No i możemy wyjeżdżać – jest kolejka chętnych, żeby się nią opiekować pod naszą nieobecność.
Ale w głowie cały czas rozmawiam ze Szczypawką.
Ależ to pyszna wiadomość! (Ja wiedziałam, że tak będzie. Ja wiedziałam…). Buziole dla Mangusty 😘
Cieszę się bardzo, że Mangusta! Bo bardzo mi się źle zrobiło, że Szczypawka! Wracam po latach (no tak, tak!) a tu… dobrze, że jest szczenię, szczenię skutecznie redukuje miejsce na smutek! Wypełnia przestrzeń bez litości. Ech dlaczego nasi kudłaci towarzysze tak szybko odchodzą… z całego serca życzę Ci Barbarello pięknych snów ze Szczypawką, ja tak miałam po odejściu pieska i to był balsam na rany i zło całe. ŚCISKAM!!!!!!
Dla Melanii i Szczypawki:
“Dokąd idą psy, gdy odchodzą?
No bo jeśli nie idą do nieba,
to przepraszam Cię, Panie Boże,
mnie tam także iść nie potrzeba.
Ja poproszę na inny przystanek
tam gdzie merda stado ogonów.
Zrezygnuję z anielskich chórów
tudzież innych nagród nieboskłonu.
W moim niebie będą miękkie sierści,
nosy, łapy, ogony i kły
W moim niebie będę znowu głaskać
moje wszystkie pożegnane psy (…)”
B.Borzymowska
O, jak fajnie, że pamiętasz Melanię <3
Gdy 7 lat temu niespodziewanie odszedł nasz kot, płakałam nawet nie po kątach przez 3 miesiące. Potem w fundacji zapytali, czy ktoś może przygarnąć na tymczas 5 miesięcznych kićków, bo ich mama gdzieś przepadła. Spojrzeliśmy na siebie w domu i wieczorem karton z maluchami był u nas. Nadal wspominamy ten radosny czas, bo ekipa była niesamowita. Jeden z nich został z nami. Taki psikot, bo niby kot, a dużo ma z charakteru psa.

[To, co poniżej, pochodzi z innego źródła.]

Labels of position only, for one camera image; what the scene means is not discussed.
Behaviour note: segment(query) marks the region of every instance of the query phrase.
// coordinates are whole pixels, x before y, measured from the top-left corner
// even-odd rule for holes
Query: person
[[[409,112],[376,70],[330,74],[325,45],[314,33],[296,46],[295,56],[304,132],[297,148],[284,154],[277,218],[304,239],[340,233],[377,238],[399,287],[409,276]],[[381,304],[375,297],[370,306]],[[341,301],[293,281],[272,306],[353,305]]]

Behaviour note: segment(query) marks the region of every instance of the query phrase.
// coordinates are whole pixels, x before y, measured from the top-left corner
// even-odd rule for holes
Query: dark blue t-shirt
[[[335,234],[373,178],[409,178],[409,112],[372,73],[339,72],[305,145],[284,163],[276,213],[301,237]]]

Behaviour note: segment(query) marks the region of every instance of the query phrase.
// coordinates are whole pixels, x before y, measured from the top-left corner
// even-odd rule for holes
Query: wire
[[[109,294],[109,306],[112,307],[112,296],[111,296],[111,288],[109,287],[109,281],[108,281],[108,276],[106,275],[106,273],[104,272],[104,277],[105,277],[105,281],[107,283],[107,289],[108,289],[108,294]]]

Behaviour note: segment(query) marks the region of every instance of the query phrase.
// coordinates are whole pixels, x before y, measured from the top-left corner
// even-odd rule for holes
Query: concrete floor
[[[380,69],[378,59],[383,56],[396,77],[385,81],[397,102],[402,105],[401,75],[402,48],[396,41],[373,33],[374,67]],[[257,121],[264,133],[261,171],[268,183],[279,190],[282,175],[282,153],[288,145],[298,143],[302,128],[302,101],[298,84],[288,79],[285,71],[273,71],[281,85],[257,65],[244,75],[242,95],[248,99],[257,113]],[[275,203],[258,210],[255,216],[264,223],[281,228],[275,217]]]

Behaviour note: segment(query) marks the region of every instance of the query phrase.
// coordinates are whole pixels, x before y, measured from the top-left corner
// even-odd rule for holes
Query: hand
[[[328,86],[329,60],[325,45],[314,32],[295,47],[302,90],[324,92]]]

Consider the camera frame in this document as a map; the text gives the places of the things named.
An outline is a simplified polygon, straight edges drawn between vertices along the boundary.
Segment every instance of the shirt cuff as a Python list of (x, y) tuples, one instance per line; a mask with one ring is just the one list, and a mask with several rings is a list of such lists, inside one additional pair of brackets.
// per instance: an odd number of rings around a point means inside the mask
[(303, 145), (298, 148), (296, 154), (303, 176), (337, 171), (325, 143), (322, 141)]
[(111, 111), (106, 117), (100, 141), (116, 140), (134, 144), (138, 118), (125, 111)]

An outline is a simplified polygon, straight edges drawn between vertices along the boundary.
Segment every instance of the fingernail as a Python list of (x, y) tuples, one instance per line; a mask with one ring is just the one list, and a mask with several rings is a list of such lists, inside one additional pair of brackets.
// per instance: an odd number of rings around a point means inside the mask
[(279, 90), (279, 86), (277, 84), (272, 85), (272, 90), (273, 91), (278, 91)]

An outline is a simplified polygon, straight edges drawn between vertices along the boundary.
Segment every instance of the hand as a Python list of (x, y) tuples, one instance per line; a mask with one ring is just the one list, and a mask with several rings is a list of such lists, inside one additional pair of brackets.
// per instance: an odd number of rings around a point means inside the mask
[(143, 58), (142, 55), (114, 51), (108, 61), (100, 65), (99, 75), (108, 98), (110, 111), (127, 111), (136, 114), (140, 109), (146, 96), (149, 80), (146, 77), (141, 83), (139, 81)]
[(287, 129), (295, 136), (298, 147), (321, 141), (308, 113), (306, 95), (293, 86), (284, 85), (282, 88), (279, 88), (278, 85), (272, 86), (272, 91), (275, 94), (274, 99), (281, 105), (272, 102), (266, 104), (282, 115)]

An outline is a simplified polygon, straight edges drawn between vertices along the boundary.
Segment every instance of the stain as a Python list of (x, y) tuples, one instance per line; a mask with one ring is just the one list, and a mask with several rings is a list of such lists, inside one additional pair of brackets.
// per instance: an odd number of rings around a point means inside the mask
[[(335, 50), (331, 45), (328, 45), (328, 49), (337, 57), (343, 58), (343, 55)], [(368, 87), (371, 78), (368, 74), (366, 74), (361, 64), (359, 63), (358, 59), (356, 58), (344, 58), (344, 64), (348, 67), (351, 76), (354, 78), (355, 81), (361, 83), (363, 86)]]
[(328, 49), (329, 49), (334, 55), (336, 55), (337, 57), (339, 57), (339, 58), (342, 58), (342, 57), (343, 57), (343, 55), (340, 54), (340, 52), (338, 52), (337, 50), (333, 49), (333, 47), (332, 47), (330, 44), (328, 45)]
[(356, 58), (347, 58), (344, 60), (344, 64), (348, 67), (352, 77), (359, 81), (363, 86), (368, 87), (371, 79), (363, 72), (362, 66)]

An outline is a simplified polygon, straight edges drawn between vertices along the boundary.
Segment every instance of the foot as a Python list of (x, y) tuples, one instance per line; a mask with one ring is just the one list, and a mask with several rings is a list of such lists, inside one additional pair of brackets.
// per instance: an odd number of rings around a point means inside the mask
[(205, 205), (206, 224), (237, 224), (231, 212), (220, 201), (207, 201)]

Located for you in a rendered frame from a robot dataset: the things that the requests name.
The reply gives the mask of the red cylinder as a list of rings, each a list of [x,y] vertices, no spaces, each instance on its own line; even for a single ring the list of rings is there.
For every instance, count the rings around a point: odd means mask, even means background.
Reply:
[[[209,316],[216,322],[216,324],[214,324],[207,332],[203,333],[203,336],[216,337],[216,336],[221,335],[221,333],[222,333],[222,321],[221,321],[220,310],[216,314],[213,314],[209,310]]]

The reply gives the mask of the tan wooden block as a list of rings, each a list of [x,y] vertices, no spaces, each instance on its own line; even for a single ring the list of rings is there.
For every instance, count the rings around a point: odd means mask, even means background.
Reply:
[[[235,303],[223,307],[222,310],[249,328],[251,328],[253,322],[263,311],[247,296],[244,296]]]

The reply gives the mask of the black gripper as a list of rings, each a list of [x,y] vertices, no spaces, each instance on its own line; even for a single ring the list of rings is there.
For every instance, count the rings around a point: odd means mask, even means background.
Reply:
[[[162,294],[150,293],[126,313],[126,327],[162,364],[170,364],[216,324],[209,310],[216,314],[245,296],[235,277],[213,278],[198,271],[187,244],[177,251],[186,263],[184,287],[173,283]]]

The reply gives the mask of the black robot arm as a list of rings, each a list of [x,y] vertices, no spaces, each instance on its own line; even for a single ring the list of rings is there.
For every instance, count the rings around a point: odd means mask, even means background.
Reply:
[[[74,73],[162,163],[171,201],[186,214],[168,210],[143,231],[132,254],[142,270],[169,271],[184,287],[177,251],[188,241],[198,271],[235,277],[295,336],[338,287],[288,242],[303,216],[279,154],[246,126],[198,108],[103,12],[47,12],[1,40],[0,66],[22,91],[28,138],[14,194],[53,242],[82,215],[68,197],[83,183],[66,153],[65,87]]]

Dużo zabawy Was czeka 😉 A rozmowy to norma. W końcu to 17 lat. Teraz to coraz mniej małżeństw może cieszyć się takim stażem.
No i co wejde, to mi sie oczy poca…
Przytulasy dla Mangusty, pusc jej Me Gustas Tu;)
A Szczypawka zyje nadla, w sercach i pamieci, nie tylko Waszej, ale wszystkich tu zagladajcych.
Życzę Wam wielu wspaniałych lat z Mangustą.
Będzie inna. Ale też wspaniała.
Dzięki za wpis. Mangusto, masz szczęście, takie same, jak ma Barbarella. Niech się Wam szczęści.
Melba i Keks pozdrawiają 🙂
Chichotałam przez łzy. Dobry uczynek zrobiłaś, dla siebie i dla świata. Sapiący psi nos koło ucha to dobry plasterek na ból.
och , ale wiadomosc 🙂 ale jak bez zdjęcia , dawać zdjęcie dziudziula !
Radość!
Tfu, tfu, ale literówka. Chowam się pod krzak ze wstydu.
Dziwne. Jeden komentarz mi zjadło.
Mangusta śliczna, na bank Szczypawka maczała w tym łapki, że ona się pojawiła.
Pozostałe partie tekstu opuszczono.